Israel’s relationship with the US has been better or worse depending on the direction of political winds there, but pressure to reverse the outcome of the 1967 war has been a constant ever since – with the notable exception of the Trump administration, which for the first time recognized Israeli rights to Jerusalem and the Golan heights. But now it seems that the US is taking a turn in the other direction; and this time – thanks to Israel’s conclusive loss of the cognitive war for the consciousness of American elites, the partisan division of attitudes toward Israel, and the new strength of the radical Left in American politics – our time in the wilderness may turn out to be much longer than before.

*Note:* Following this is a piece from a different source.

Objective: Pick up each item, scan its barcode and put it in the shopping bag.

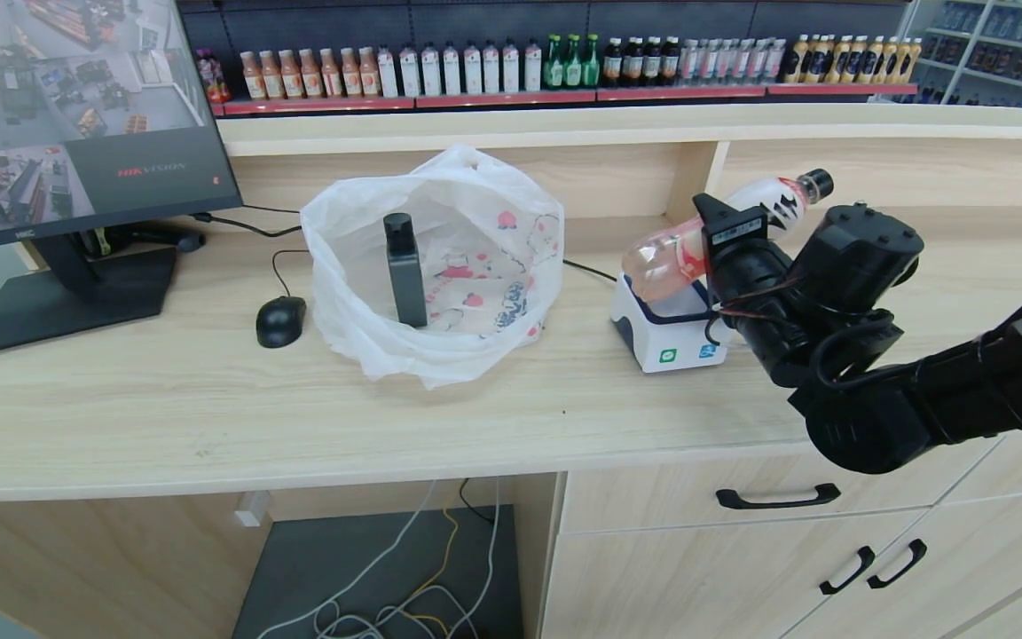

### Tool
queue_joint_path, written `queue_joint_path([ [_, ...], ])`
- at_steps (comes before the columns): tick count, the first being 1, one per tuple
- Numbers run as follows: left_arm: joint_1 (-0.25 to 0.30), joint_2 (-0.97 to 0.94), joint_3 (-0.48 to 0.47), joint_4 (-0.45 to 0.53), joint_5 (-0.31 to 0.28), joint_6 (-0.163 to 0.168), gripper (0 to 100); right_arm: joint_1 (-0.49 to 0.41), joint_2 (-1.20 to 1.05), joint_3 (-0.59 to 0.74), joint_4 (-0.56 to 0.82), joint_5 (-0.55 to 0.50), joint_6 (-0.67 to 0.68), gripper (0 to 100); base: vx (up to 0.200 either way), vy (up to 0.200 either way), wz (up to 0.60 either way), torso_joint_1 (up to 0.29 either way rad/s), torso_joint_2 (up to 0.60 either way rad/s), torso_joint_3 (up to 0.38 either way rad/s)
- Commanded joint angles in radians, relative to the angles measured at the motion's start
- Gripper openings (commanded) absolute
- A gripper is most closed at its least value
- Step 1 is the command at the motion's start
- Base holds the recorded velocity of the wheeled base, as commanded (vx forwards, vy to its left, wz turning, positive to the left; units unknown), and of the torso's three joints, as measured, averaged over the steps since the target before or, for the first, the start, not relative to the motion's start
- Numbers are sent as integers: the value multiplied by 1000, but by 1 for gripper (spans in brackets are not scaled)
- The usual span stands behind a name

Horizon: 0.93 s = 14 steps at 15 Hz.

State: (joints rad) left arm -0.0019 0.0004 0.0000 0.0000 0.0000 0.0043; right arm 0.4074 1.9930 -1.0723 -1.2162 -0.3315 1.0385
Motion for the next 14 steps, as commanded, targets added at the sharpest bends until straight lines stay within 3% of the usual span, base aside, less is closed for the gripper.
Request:
queue_joint_path([
  [1, 0, 0, 0, 0, 0, 0, 100, 1, -5, 2, 0, -1, 0, 0, 0, 0, 0, 0, 0, 0],
  [11, 0, 0, 0, 0, 0, 0, 100, 11, -117, 25, 29, -8, -14, 0, 0, 0, 0, 0, 0, 0],
  [14, 0, 0, 0, 0, 0, 0, 100, 44, -191, 94, 27, -11, -66, 0, 0, 0, 0, 0, 0, 0],
])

The inroads being made by elements hostile to Israel into the American educational system, previously limited to higher education, but now reaching into high school and even grade school levels, are troubling. The “intersectional” connections being made between every progressive cause, and the politicization of almost every field of endeavor, have injected the issue of Israel vs. the Palestinians into places where it was not found before.

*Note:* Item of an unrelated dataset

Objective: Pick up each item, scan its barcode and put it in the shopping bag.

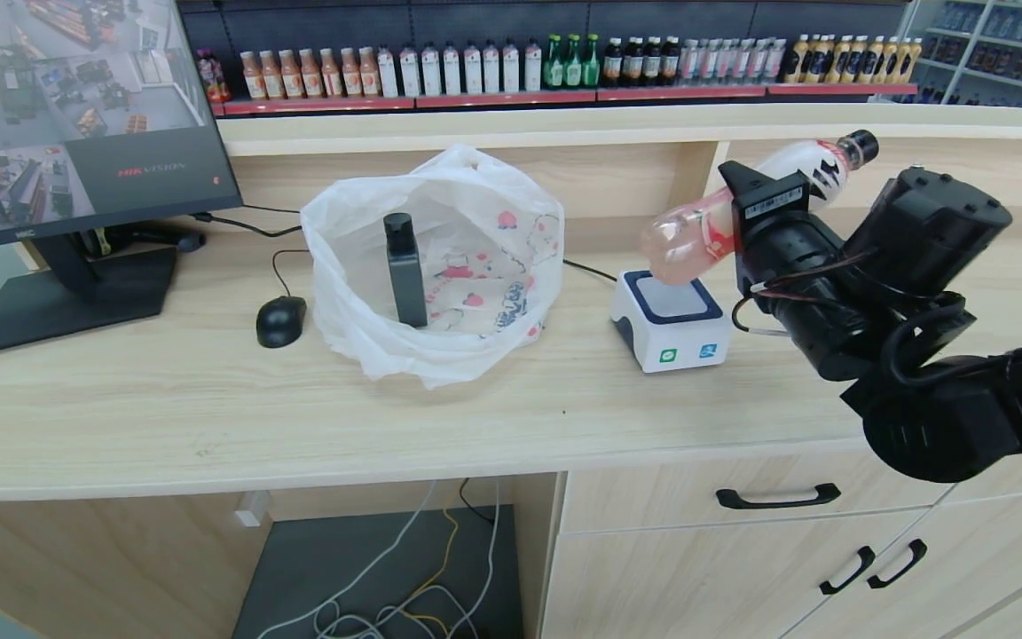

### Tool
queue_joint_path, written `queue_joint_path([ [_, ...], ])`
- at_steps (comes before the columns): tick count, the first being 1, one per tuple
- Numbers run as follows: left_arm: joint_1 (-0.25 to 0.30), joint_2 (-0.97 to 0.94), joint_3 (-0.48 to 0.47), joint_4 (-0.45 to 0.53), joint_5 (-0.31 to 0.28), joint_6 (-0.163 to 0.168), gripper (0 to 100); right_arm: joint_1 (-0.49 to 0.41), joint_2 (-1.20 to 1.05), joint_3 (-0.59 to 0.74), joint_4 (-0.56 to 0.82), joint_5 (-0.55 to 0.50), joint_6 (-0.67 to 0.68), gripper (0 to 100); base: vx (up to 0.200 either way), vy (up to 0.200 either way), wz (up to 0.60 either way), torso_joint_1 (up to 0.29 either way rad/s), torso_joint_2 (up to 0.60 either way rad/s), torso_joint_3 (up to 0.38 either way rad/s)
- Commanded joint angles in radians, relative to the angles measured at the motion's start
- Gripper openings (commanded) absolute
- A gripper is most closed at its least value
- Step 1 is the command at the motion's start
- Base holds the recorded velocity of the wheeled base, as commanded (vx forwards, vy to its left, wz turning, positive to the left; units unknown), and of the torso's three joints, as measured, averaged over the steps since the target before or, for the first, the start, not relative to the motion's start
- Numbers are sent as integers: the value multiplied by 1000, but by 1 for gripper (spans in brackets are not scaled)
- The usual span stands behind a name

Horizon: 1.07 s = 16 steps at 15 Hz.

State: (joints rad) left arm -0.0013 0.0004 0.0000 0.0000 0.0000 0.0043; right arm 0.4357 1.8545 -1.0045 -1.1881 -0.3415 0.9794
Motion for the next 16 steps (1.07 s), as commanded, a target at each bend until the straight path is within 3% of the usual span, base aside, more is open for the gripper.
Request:
queue_joint_path([
  [1, 0, 0, 0, 0, 0, 0, 100, 24, -70, 40, -2, -4, -25, 0, 0, 0, 0, 0, 0, 0],
  [6, 0, 0, 0, 0, 0, 0, 100, 95, -121, 73, -8, -50, -271, 0, 0, 0, 0, 0, 0, 0],
  [12, 0, 0, 0, 0, 0, 0, 100, 209, -110, 106, -64, -8, -827, 0, 0, 0, 0, 0, 0, 0],
  [16, 0, 0, 0, 0, 0, 0, 100, 199, 3, 149, -337, 125, -1048, 0, 0, 0, 0, 0, 0, 0],
])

This is a problem, because our enemies – particularly Iran – are taking advantage of the less pro-Israel climate in the US. The Biden Administration, which has already significantly released the pressure on Iran, appears to be galloping toward a full removal of sanctions, whether or not it will gain significant leverage over their nuclear weapons program. Trump’s sanctions had sent the Iranian economy into a tailspin, which helped energize the Iranian opposition to the repressive and backward regime of the Ayatollahs. Even today, Iranians are in the streets protesting against the regime. But the removal of sanctions will not help them; the regime will funnel cash into its nuclear program, into the pro-Iranian militias in Iraq, Yemen, and Syria, and to build up Israel’s most dangerous enemy, Hezbollah.
At the same time, the Biden Administration, which has staffed its echelons dealing with the Middle East with people less than friendly to Israel – including some with a history of anti-Israel activism (see here, here, and here) – has already restored funding to the Palestinian Authority and UNRWA, plans to re-open the Jerusalem consulate, the unofficial “US Embassy to the State of Palestine” in Jerusalem, and to allow the PLO to restore its embassy in Washington.
A recent poll shows that the Democratic Party, which now controls the House, Senate and the Presidency, has moved significantly away from its formerly solid support for Israel in recent years, with sympathy for Israel among Democrats maintaining a slight edge of only 3 percentage points over sympathy for the Palestinians. The “liberal” wing of the party is far worse, with the Palestinians holding a 15% margin over Israel. Younger respondents also were more likely to favor the Palestinians, which argues for a continuation of the trend. And there is a very vocal contingent in the US Congress that is strongly anti-Israel, and not at all constrained from giving voice to the most extreme anti-Israel propaganda.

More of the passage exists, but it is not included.